Saturday, March 1, 2014

Offline, Salt and my Madeleines

I've been offline for the past two weeks.  The kids had mid-winter break, and then week after was crazy.  During the break, the Boy's Lego Club made it to the First Lego League State Championship in Ellensburg, WA. We also skied for a few days.  All good, but we have been eating out.  A lot.  As a result, I've eaten so much salt in the past two weeks the Atlantic Ocean is jealous.

Speaking of salt... Last night my daughter was skiing and John was working, so the Boy and I ordered pizza for dinner.  We usually get Delfino's, which is a Chicago style place that serves a deep dish spinach.  This is only place west of the Kennedy Expressway that serves deep dish like this.  Anyhow, at the Boy's request, we did not order from Delfino's.

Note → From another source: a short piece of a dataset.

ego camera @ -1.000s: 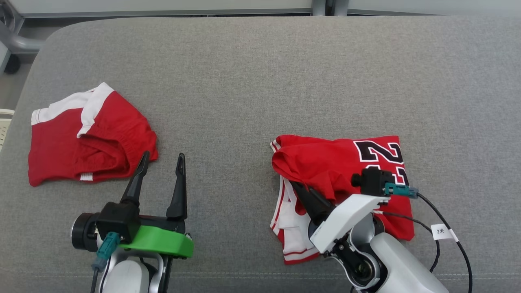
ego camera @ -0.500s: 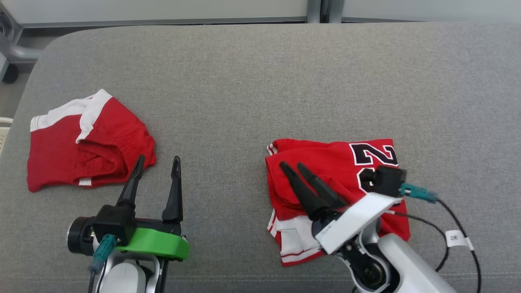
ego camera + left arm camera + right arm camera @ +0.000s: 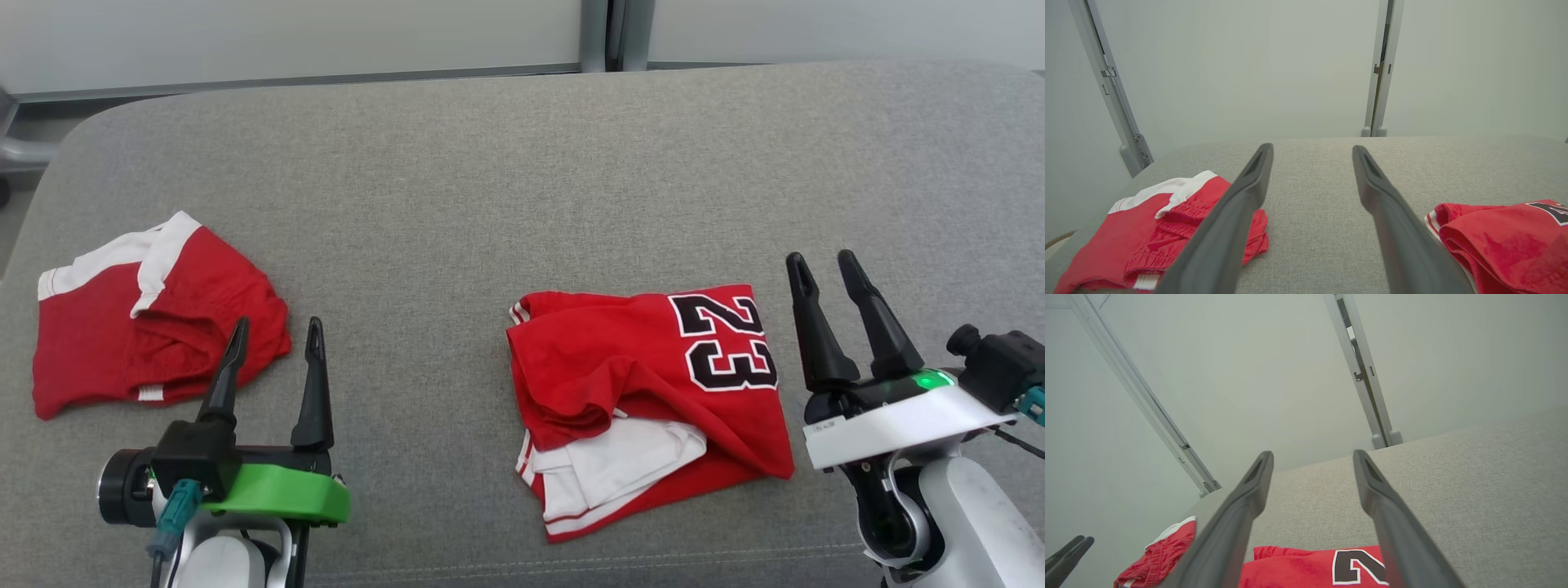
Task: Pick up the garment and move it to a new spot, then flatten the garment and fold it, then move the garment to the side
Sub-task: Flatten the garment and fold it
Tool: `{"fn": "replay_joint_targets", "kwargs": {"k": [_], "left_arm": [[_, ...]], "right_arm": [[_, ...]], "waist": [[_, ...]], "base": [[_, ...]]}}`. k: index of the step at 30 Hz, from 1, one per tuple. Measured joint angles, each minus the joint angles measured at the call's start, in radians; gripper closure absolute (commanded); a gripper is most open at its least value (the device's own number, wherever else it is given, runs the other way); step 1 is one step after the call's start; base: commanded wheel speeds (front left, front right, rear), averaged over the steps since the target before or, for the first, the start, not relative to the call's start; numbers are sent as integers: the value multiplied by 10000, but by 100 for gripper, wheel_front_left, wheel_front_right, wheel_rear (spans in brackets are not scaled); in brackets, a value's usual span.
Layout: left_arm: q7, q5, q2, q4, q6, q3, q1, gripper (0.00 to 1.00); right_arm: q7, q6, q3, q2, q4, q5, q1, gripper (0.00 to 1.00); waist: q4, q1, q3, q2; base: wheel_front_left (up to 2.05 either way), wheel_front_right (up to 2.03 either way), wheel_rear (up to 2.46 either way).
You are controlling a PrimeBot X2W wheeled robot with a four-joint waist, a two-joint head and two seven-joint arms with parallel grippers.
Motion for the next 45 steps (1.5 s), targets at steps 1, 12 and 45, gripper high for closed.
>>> {"fn": "replay_joint_targets", "kwargs": {"k": [1,12,45], "left_arm": [[0,0,0,-8,15,25,21,0],[0,-19,-15,-111,86,238,380,0],[0,161,-33,-33,-136,226,1072,0]], "right_arm": [[-67,0,-173,12,31,-267,76,0],[-127,0,-1666,550,27,-3290,1409,0],[-128,2,-1870,389,199,-3599,2340,100]], "waist": [[-27,0,-13,0],[-148,0,-299,0],[-44,0,-840,0]], "base": [[0,0,0],[0,0,0],[0,0,0]]}}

We ordered from the national chain that serves this garlic dipping sauce on the side of their pizzas.  Ingredients: soybean oil, water, salt, and then a bunch of chemicals.  I was at the AWP Conference yesterday when a woman read a poem about desire and lack of control written by a prison inmate.  The way this guy feels about cocaine, I feel about this garlic sauce.  This morning, I went to the refrigerator in the basement and ate a piece of cheese bread covered in the sauce for breakfast.  I didn't use a plate.  I just ate it over the box.  Maybe this sauce won't ruin my life and cause me to lose my family or end up in prison, but it could clog my arteries and cause some serious hypertension.  I know this sacue is bad for me, but I could not resist.  I was a victim to its powers.  

And then there was Potbelly for lunch.  Potbelly used to be a one shop operation on Lincoln Ave in Lincoln Park in Chicago, very close to where I lived in my twenties.  The story goes that Potbelly started as a antique shop in the 1970s that started making lunch for its customers.  Soon, the sandwich business took over the antique sales.  Anyhow, John and I used to go to Potbelly on a regular basis for lunch.  On a beautiful summer afternoon, the line would sometimes snake around the place and out the door.  I would get a ham and swiss baked on a hogie roll with mayo, lettuce, tomato, onion, oil and Italian seasonings.  John and I would usually split a bag of chips and a milkshake.  Sometimes we'd just go for a milkshake.  



Now Potbelly is a chain, and there is one on Pike and 4th in downtown Seattle.  This ham sandwich is my madeleine, sending me back through a vortex of time to my twenties, living a yuppie's life in Chicago.  When I had time to wait a half an hour for a sandwich and not worry if one of my children would meltdown from lack of food.  When I could slam a milkshake and not feel like I had to compensate by detoxing on only lettuce, rice and tea for the next two days.  While I love this place, yesterday I left feeling like I was pregnant with a ham sandwich and oatmeal chocolate chip cookie.  Those days of freedom weekends and high metabolism are gone.  

That didn't stop me from returning today.  I wonder how many times Marcel Proust returned to his madeleines.  Did they always bring him back to his childhood, or at some point, did he just remember the last time he had the cookie?  Did he ever decide a cookie was just a cookie and leave it at that?